→ ACTIVITY: With the images removed, write out every line below exactly.

→ DATA PROVIDED:
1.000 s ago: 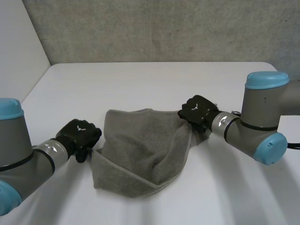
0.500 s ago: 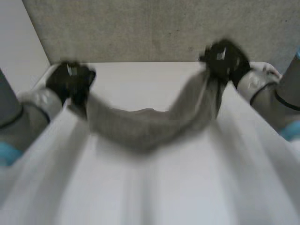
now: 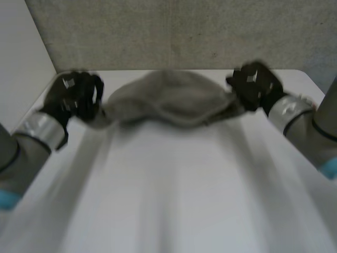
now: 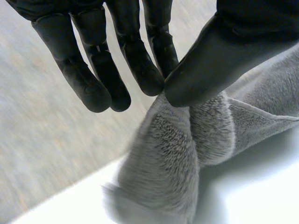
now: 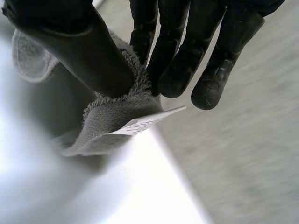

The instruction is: Fold the towel.

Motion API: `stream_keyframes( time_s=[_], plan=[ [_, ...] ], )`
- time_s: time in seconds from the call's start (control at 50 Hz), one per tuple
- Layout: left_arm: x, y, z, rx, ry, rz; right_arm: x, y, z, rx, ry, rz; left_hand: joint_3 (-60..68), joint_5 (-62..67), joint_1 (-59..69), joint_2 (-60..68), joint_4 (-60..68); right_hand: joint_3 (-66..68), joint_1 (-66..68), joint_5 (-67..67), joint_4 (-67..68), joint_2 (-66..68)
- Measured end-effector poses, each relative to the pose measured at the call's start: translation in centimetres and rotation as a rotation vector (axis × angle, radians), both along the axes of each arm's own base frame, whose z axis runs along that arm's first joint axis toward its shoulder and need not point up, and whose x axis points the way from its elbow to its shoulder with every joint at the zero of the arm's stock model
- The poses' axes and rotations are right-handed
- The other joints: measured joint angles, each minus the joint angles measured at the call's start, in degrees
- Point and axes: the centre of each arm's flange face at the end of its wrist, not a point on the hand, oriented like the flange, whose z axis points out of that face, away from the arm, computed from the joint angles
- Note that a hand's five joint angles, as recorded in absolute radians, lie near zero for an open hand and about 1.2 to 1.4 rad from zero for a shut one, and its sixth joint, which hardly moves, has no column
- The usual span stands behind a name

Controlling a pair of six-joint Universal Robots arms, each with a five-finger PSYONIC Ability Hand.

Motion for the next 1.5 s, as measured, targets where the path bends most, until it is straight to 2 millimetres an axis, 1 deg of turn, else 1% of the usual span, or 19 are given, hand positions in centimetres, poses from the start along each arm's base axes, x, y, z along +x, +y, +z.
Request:
stream_keyframes(
  time_s=[0.06, 0.14, 0.16, 0.2, 0.24, 0.28, 0.38, 0.5, 0.66, 0.88, 1.04, 1.12, 1.18, 1.22, 1.24, 1.3, 1.36, 1.44, 1.5],
  plan=[
    [0.6, 2.0, -3.4, 0.056, -0.112, -0.044, -0.8, 1.6, -2.5, 0.121, 0.071, 0.02, 0.0, 0.0, 0.0, 0.0, 0.0, 0.0, 0.0, 0.0, 0.0, 0.0],
    [1.6, 4.2, -6.5, 0.079, -0.259, -0.087, -1.8, 3.4, -4.9, 0.214, 0.147, 0.023, 0.1, 0.0, 0.0, 0.0, 0.0, -0.1, -0.1, 0.0, 0.0, 0.0],
    [1.7, 4.4, -6.8, 0.079, -0.276, -0.09, -1.9, 3.6, -5.1, 0.222, 0.154, 0.022, 0.1, 0.0, 0.0, 0.0, 0.0, -1.7, -1.3, -1.6, -1.8, -1.3],
    [2.2, 4.8, -7.4, 0.073, -0.331, -0.094, -2.2, 4.1, -5.4, 0.239, 0.165, 0.015, 0.1, 0.0, 0.0, 0.0, 0.0, -18.4, -16.9, -17.9, -18.4, -17.1],
    [2.5, 4.8, -7.6, 0.066, -0.356, -0.091, -2.3, 4.4, -5.1, 0.247, 0.156, 0.005, 0.1, 0.0, 0.0, 0.0, 0.0, -29.1, -27.6, -28.1, -28.5, -27.0],
    [2.7, 4.6, -7.6, 0.057, -0.369, -0.084, -2.4, 4.6, -4.8, 0.26, 0.129, -0.009, 0.1, 0.0, 0.0, 0.0, 0.0, -34.2, -32.6, -33.9, -34.0, -31.6],
    [2.8, 4.1, -7.1, 0.054, -0.344, -0.069, -2.7, 4.4, -4.1, 0.319, 0.018, -0.049, 0.1, 0.0, 0.0, 0.0, 0.0, -37.5, -35.6, -37.9, -37.6, -34.2],
    [2.8, 3.7, -6.8, 0.068, -0.296, -0.059, -3.4, 4.0, -4.6, 0.381, -0.07, -0.096, 0.1, 0.0, 0.0, 0.0, 0.0, -41.4, -39.3, -41.8, -41.6, -38.0],
    [3.3, 3.0, -6.6, 0.071, -0.275, -0.032, -4.0, 3.8, -5.5, 0.385, -0.08, -0.111, 0.1, 0.0, 0.0, 0.0, 0.0, -46.4, -44.9, -47.0, -46.5, -43.5],
    [4.0, 2.5, -6.8, 0.081, -0.267, -0.004, -4.1, 3.4, -5.5, 0.327, -0.072, -0.105, 0.1, 0.0, 0.0, 0.0, 0.0, -47.5, -46.2, -48.4, -47.7, -44.7],
    [3.9, 2.6, -6.8, 0.085, -0.265, -0.006, -3.8, 3.1, -4.5, 0.255, -0.087, -0.101, 0.1, 0.0, 0.0, 0.0, 0.0, -46.1, -44.2, -45.4, -46.3, -43.7],
    [3.9, 2.6, -6.9, 0.086, -0.265, -0.007, -3.7, 3.2, -3.8, 0.21, -0.097, -0.097, 0.1, 0.0, 0.0, 0.0, 0.0, -30.1, -27.6, -28.8, -30.2, -28.0],
    [3.9, 2.6, -6.9, 0.088, -0.265, -0.007, -3.6, 3.3, -3.5, 0.189, -0.1, -0.094, 0.1, 0.0, 0.0, 0.0, 0.0, -24.8, -22.6, -23.7, -24.8, -22.3],
    [3.9, 2.6, -7.0, 0.088, -0.265, -0.008, -3.5, 3.3, -3.5, 0.178, -0.099, -0.092, 0.1, 0.0, 0.0, 0.0, 0.0, -26.1, -24.3, -25.1, -26.1, -23.7],
    [3.9, 2.6, -7.0, 0.088, -0.265, -0.008, -3.4, 3.4, -3.5, 0.173, -0.096, -0.092, 0.1, 0.0, 0.0, 0.0, 0.0, -30.7, -29.4, -30.0, -30.8, -29.1],
    [3.9, 2.6, -7.1, 0.09, -0.265, -0.008, -3.4, 3.5, -3.7, 0.157, -0.076, -0.09, 0.1, 0.0, 0.0, 0.0, 0.0, -39.4, -37.7, -38.9, -39.2, -36.1],
    [3.9, 2.6, -7.2, 0.092, -0.265, -0.009, -3.3, 3.6, -3.8, 0.139, -0.05, -0.087, 0.1, 0.0, 0.0, 0.0, 0.0, -40.8, -38.6, -40.9, -40.8, -37.0],
    [3.9, 2.7, -7.2, 0.093, -0.266, -0.009, -3.3, 3.8, -4.0, 0.122, -0.021, -0.082, 0.1, 0.0, 0.0, 0.0, 0.0, -41.2, -39.2, -41.7, -41.3, -37.6],
    [3.9, 2.7, -7.2, 0.094, -0.266, -0.01, -3.3, 3.9, -4.1, 0.113, -0.007, -0.078, 0.1, 0.0, 0.0, 0.0, 0.0, -34.5, -32.4, -33.5, -34.5, -31.8]
  ],
)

→ ANSWER SECTION:
1.000 s ago: 
0.500 s ago: 
now: 
now: 
now: 

The instruction is: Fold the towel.

Motion API: `stream_keyframes( time_s=[_], plan=[ [_, ...] ], )`
- time_s: time in seconds from the call's start (control at 50 Hz), one per tuple
- Layout: left_arm: x, y, z, rx, ry, rz; right_arm: x, y, z, rx, ry, rz; left_hand: joint_3 (-60..68), joint_5 (-62..67), joint_1 (-59..69), joint_2 (-60..68), joint_4 (-60..68); right_hand: joint_3 (-66..68), joint_1 (-66..68), joint_5 (-67..67), joint_4 (-67..68), joint_2 (-66..68)
- Measured end-effector poses, each relative to the pose measured at the call's start: translation in centimetres and rotation as a rotation vector (axis × angle, radians), both along the axes of each arm's own base frame, whose z axis runs along that arm's first joint axis toward its shoulder and need not point up, and whose x axis points the way from its elbow to its shoulder with every joint at the zero of the arm's stock model
- The poses' axes and rotations are right-handed
- The other joints: measured joint angles, each minus the joint angles measured at the call's start, in degrees
- Point and axes: the centre of each arm's flange face at the end of its wrist, not a point on the hand, oriented like the flange, whose z axis points out of that face, away from the arm, computed from the joint angles
- Note that a hand's five joint angles, as recorded in absolute radians, lie near zero for an open hand and about 1.2 to 1.4 rad from zero for a shut one, and its sixth joint, which hardly moves, has no column
- The usual span stands behind a name

Controlling a pair of six-joint Universal Robots arms, each with a five-finger PSYONIC Ability Hand.

Motion for the next 1.5 s, as measured, targets where the path bends most, until it is straight to 2 millimetres an axis, 1 deg of turn, else 1% of the usual span, or 19 are given, hand positions in centimetres, poses from the start along each arm's base axes, x, y, z along +x, +y, +z.
Request:
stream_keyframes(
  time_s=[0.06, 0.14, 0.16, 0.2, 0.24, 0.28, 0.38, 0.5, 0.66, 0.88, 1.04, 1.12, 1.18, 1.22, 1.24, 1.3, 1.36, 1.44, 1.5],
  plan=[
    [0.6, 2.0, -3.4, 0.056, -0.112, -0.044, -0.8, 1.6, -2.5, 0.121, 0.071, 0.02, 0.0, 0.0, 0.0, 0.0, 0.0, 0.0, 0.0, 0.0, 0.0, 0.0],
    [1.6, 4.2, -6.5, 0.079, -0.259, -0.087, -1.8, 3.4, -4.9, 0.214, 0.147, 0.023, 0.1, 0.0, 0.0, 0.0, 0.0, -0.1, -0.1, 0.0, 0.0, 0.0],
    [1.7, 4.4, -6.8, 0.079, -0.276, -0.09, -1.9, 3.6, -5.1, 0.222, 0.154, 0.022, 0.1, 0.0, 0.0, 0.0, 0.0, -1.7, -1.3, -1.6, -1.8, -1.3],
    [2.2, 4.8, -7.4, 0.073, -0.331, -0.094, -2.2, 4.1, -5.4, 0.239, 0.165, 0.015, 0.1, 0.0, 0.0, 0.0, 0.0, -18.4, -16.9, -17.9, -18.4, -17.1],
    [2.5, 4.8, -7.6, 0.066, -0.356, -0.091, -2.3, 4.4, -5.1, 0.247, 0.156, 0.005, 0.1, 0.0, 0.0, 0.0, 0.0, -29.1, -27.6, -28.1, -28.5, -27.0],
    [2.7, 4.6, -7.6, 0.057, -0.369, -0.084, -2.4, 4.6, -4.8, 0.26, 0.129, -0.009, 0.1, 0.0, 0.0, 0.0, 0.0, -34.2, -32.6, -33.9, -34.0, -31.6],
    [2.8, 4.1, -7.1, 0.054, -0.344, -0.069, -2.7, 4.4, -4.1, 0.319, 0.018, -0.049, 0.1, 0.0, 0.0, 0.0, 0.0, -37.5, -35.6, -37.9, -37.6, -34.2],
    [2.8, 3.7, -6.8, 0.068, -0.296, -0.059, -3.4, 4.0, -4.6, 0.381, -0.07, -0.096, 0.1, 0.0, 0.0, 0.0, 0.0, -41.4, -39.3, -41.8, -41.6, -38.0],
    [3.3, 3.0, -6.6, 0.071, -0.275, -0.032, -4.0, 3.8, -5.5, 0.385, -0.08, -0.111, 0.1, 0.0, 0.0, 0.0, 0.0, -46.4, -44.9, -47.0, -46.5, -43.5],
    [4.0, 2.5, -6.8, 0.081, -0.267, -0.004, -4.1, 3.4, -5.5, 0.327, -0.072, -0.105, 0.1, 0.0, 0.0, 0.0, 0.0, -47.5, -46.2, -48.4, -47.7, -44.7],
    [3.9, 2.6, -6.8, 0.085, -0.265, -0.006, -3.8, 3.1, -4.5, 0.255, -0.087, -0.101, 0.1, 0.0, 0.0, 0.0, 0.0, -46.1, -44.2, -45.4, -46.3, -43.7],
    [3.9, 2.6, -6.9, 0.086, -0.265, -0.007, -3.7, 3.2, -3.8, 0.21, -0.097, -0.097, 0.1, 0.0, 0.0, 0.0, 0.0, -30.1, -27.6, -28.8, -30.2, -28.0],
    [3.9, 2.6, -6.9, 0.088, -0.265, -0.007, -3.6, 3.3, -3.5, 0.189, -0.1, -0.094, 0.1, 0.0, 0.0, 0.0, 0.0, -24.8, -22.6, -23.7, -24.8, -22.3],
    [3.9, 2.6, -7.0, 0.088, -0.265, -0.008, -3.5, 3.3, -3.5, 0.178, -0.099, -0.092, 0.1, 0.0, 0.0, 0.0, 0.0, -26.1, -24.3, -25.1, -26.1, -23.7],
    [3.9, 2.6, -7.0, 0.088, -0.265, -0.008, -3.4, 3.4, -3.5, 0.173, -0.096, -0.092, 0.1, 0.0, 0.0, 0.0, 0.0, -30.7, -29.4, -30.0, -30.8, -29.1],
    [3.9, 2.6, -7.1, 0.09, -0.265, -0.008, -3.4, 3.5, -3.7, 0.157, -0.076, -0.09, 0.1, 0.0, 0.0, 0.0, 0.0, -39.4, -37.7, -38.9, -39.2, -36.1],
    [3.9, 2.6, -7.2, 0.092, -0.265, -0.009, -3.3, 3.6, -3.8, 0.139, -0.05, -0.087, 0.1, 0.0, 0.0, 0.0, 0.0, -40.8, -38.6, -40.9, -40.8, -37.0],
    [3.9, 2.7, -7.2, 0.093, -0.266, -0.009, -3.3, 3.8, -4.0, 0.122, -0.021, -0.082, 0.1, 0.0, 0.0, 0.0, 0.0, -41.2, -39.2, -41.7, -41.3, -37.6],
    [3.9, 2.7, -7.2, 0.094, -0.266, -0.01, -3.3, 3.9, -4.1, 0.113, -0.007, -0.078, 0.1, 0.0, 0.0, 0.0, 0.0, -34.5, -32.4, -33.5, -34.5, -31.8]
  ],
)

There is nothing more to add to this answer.